Problem requirements. Leaving out every picture, copy the lines of the material below exactly, from the line containing "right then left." through the line containing "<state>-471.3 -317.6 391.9".

:::::

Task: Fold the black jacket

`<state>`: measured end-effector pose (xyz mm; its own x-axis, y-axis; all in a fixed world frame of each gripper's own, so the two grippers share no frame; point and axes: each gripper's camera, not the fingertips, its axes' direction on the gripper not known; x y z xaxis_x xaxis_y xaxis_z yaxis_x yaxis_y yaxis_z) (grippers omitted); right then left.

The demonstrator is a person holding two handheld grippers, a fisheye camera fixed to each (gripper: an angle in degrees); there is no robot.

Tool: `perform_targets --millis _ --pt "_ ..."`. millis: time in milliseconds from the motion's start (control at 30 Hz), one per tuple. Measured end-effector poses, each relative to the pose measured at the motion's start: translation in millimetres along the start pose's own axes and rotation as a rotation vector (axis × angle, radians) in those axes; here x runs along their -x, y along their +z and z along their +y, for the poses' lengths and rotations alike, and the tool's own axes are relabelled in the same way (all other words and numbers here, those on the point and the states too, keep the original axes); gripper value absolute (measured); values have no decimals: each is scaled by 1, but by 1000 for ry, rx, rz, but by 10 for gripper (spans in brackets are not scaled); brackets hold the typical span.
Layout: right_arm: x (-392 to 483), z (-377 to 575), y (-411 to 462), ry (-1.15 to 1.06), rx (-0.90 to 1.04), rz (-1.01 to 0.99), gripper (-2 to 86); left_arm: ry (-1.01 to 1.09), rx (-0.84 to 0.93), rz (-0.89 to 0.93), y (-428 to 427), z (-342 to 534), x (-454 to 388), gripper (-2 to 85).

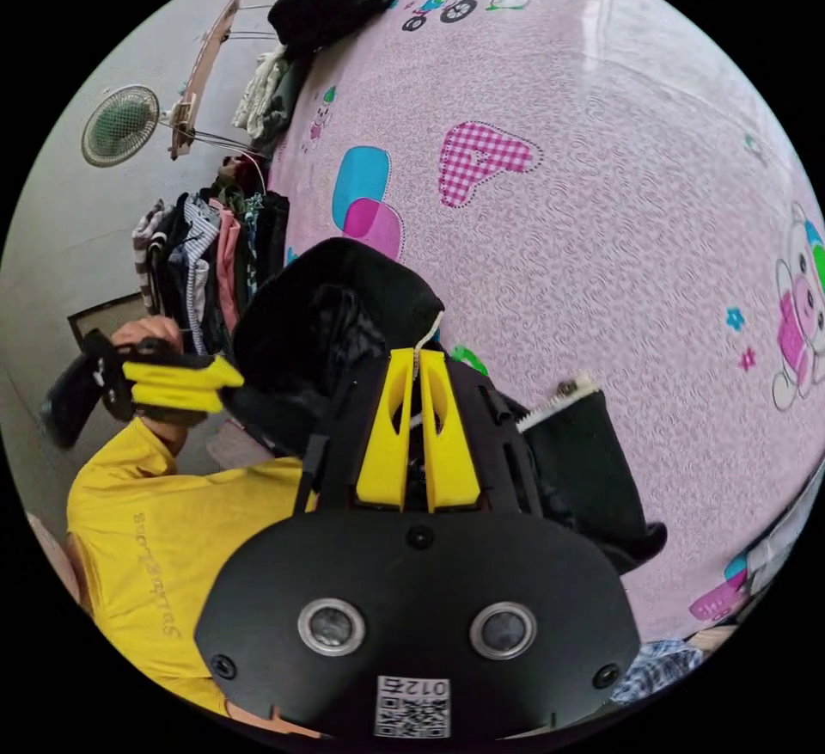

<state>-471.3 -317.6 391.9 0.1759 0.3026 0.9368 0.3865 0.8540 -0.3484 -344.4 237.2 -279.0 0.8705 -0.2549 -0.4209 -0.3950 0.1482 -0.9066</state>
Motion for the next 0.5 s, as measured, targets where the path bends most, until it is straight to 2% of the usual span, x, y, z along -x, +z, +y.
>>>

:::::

Solution for this problem.
`<state>`: measured end-effector pose (xyz mm; its own x-axis, y-axis; all in a fixed world frame of each gripper's own, so the two grippers share no frame; point and axes: each gripper's camera, not the fingertips, its axes' direction on the gripper not known; x y z xaxis_x xaxis_y xaxis_z yaxis_x yaxis_y yaxis_z) (grippers omitted); right then left.

The demonstrator is a person holding two handheld grippers, a fisheye camera fixed to each (gripper: an angle in degrees); there is no robot.

Tool: `perform_targets --millis _ --pt "_ ..."`. millis: time in milliseconds from the motion's start (control at 30 Hz), one per tuple. Measured end-effector poses, each relative to the pose measured at the motion's start: translation in millimetres along the start pose's own axes and rotation as a rotation vector (axis × angle, radians) in those axes; here x runs along their -x, y along their +z and z along their +y, for the poses' lengths and rotations alike, and the tool's own axes are relabelled in the same way (all other words and numbers here, those on the point and the states too, keep the original axes); gripper value absolute (measured); values have no decimals: each is scaled by 1, but by 1000 for ry, rx, rz, but by 10 for gripper (spans in brackets are not scaled); brackets hold the typical span.
Layout: right_arm: x (-392 to 483), z (-377 to 575), y (-411 to 462), ry (-1.15 to 1.06), rx (-0.90 to 1.04), rz (-1.01 to 0.99), gripper (-2 to 86); left_arm: ry (-1.01 to 1.09), rx (-0.84 to 0.93), rz (-0.89 to 0.93), y (-428 to 427), z (-342 to 534), x (-454 to 388), gripper (-2 to 85).


<state>-471.3 -317.6 391.9 0.1759 0.3026 0.9368 0.3865 0.8540 -0.3484 -344.4 237.2 -279.0 0.8705 -0.2549 -0.4209 -0.3950 0.1482 -0.9066</state>

Work on this exercise is finished.